Abstract

e17506 Background: The anti-PD1/-PDL1 ICmABs can result in objective responses in some (13-20%) patients (pts) with HNSCC. We evaluated clinical factors that may predict oncologic outcomes. Methods: We identified pts who received an ICmAB at our institution and retrospectively collected demographic, tumor, treatment, progression, and survival data. The Kaplan Meier method was used to estimate survival. Log-rank and Wilcoxon tests were used to explore associations between clinical features and outcomes.
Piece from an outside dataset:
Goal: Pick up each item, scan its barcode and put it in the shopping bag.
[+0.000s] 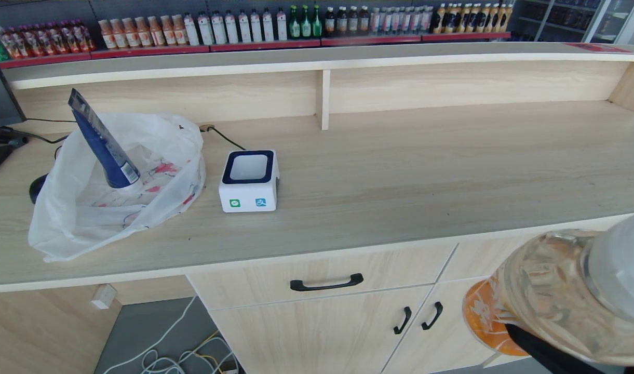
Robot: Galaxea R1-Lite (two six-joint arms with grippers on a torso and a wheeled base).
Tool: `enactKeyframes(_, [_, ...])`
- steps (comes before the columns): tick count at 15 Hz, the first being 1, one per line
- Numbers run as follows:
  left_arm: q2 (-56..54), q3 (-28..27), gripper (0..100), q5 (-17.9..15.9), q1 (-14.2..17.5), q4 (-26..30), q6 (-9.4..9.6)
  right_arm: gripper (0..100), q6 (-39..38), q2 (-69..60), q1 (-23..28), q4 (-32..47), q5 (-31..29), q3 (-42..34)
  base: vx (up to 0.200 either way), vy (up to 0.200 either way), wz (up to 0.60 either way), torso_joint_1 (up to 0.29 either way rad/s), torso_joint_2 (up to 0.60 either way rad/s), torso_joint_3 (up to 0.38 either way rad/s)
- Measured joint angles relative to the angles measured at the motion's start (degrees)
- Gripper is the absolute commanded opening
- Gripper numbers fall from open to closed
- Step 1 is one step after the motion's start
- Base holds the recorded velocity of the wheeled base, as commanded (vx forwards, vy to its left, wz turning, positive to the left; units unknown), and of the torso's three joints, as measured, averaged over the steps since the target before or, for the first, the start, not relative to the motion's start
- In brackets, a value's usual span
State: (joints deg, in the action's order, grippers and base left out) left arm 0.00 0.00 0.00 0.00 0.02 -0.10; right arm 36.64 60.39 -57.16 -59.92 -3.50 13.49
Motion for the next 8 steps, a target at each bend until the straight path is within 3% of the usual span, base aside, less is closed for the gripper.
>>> enactKeyframes(8, [0.0, 0.0, 100, 0.0, 0.0, 0.0, 0.00, 0, 8.8, 12.2, -7.5, -0.6, 0.0, 7.6, 0.000, 0.000, 0.00, 0.000, 0.00, 0.000])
Results: 55 pts received ICmAB in a clinical trial at our center from 8/2012 to 12/2016. The median age was 64 years, 13 (24%) were female, and 45 (82%) were white. ECOG Performance Status (PS) was 0 and 1 in 23 (42%) and 32 (58%) pts, respectively. 29 (53%) were current/former smokers who smoked a median of 20 (range 0-70) pack years. Primary sites included: oropharynx (OP) 31 (56%), oral cavity 9 (16%), nasopharynx 6 (11%), nasal cavity 3 (5%), hypopharynx (HP) 2 (4%), unknown (UK) 2 (4%), and skin 2 (4%). 28 (51%) were p16+, with the following primary sites: OP in 26, UK in 1, and HP in 1. 53 (96%) received prior curative intent therapy. A median of 2 (range 0-5) lines of systemic therapy (including curative intent) were given prior to ICmAB initiation, and 31 received an ICmAB as a single agent. There were 19 (35%) objective responses with 1 complete response, and 14 (25%) had stable disease. With a median follow-up of 12 months (m), the median overall survival (OS) was 15m (95% CI 11,47), and median time to progression was 4m (95% CI 2.2, 6.8). An ECOG PS of 0 vs 1 was associated with superior OS (36m vs 11m p = 0.001). Tobacco use, p16+ disease, single agent ICmAB vs. combination, number of lines of prior systemic therapy, or radiation therapy within 3m prior to ICmAB initiation did not appear to have a relationship with survival. Conclusions: A PS of 0 predicted for more favorable OS among HNSCC pts receiving ICmAB in this single center retrospective cohort. In contrast to data with chemotherapy, established prognostic markers (including p16+ and limited/no tobacco use) did not appear to impact survival.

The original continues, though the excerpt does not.